Mike Plunkett's directorial debut, Salero, takes place in Bolivia's Salar de Uyuni, the largest salt flat in the world. The film's exquisite cinematography captures not only the haunting majesty of the Salar de Uyuni, but also the simple beauty of the innocuous elements of daily life in Colchani, the small town closest to the Salar. The film is both an astoundingly gorgeous piece of work and a richly detailed portrait of a dying way of life. Yet this portrait is incomplete. A full understanding of the dangers of the incoming mine are outside the scope of the film. Educators showing Salero should be prepared to add additional context to illustrate that the stakes are far deeper than what we see on screen.

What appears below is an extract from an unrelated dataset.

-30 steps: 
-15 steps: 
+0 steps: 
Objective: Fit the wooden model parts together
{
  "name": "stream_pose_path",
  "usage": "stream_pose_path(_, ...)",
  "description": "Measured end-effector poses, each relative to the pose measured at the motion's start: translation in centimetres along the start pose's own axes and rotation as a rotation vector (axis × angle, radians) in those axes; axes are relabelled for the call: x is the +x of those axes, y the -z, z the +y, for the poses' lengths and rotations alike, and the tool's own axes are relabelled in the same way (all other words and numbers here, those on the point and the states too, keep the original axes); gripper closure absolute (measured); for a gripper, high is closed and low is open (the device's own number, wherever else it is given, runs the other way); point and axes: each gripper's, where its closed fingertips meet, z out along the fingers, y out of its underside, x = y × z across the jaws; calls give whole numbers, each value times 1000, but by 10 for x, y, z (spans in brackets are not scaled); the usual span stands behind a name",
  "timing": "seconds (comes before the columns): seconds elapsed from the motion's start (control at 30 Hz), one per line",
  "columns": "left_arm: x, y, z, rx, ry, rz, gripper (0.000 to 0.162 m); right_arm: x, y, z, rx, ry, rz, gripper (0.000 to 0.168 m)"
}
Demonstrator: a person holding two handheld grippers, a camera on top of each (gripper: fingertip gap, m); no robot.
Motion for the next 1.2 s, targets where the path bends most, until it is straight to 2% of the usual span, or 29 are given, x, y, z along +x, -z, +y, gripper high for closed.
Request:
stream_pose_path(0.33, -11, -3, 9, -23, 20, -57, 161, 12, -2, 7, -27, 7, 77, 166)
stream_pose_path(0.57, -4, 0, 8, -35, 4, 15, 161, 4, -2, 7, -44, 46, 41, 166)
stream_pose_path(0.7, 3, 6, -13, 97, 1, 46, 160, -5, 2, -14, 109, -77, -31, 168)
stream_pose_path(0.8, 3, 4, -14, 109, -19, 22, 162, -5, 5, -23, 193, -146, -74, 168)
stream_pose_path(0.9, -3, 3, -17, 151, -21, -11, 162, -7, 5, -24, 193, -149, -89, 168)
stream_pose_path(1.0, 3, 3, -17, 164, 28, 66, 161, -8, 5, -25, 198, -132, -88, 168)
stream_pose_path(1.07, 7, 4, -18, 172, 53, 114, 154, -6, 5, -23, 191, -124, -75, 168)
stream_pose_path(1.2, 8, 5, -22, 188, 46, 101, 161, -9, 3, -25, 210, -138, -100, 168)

The film opens with the titular salero, Moises, as he recounts the tale of Armstrong, looking back on Earth from space and stunned by the sight of the Salar de Uyuni. The ethereal soundtrack and stunning footage captured by director Mike Plunkett and his Director of Photography Andrew David Watson convey a sense of awe throughout the film; it's hard not to humbled by its beauty along with Moises. "The Salar is my whole life. There's no other place like the Salar, and there never will be. It's the most peaceful place on earth." Carefully paced silences give the audience a sense of being alone with this immense natural wonder.

Moises is an indigenous man who, like his father before him, traverses the Salar in his pickup truck to collect salt to sell in nearby markets. "Who wants to be a salero?" Moises asks his children as they help him sweep salt into piles in the back of his truck. "Me!" the children shout excitedly. Moises teaches them a song in Quechua about herding sheep. [End Page 831]

However, the Salar de Uyuni is not only the world's largest salt flat but also the world's largest lithium reserve. With a new, booming market for lithium batteries, prospectors claim the Salar will make Bolivia the "Saudi Arabia of the 21st Century." Interviews with representatives of the mine are juxtaposed with thought provoking musings from Moises. While mining representatives celebrate technology and progress, Moises ruminates on humanity's ties to the land, the corruption of cities, and the falsehoods of progress.

Yet, the film is often agnostic in its juxtaposition of the traditional and the modern. Moises's romantic attachment to the Salar is not shared by his wife, trapped in her house watching telenovelas about romance and wealth, who dreams of leaving the remote isolation of Colchani to work in a beauty salon. Unlike her husband, she believes there is a better life waiting for them in the city. Yet her dreams come at a tremendous price for Moises, who is facing serious economic problems. With the new road and infrastructure coming into the Salar, the price of salt drops, and Moises's livelihood slips through his fingers. When his brother and business partner leaves, Moises can no longer refine the salt he's collected all his life. "Everyone here is thinking about how to bring more activity, more tourism, more money….over time there will be larger buildings in Colchani, it will be like Uyuni. I think Moises is going to have a hard time not working anymore with a shovel and a pickaxe. And that's what he's used to, being out on the Salar, since the time of our grandfathers." There is little Moises can do but listen to television and radio reports on the wealth that will come to the Bolivian people as he gains less and less.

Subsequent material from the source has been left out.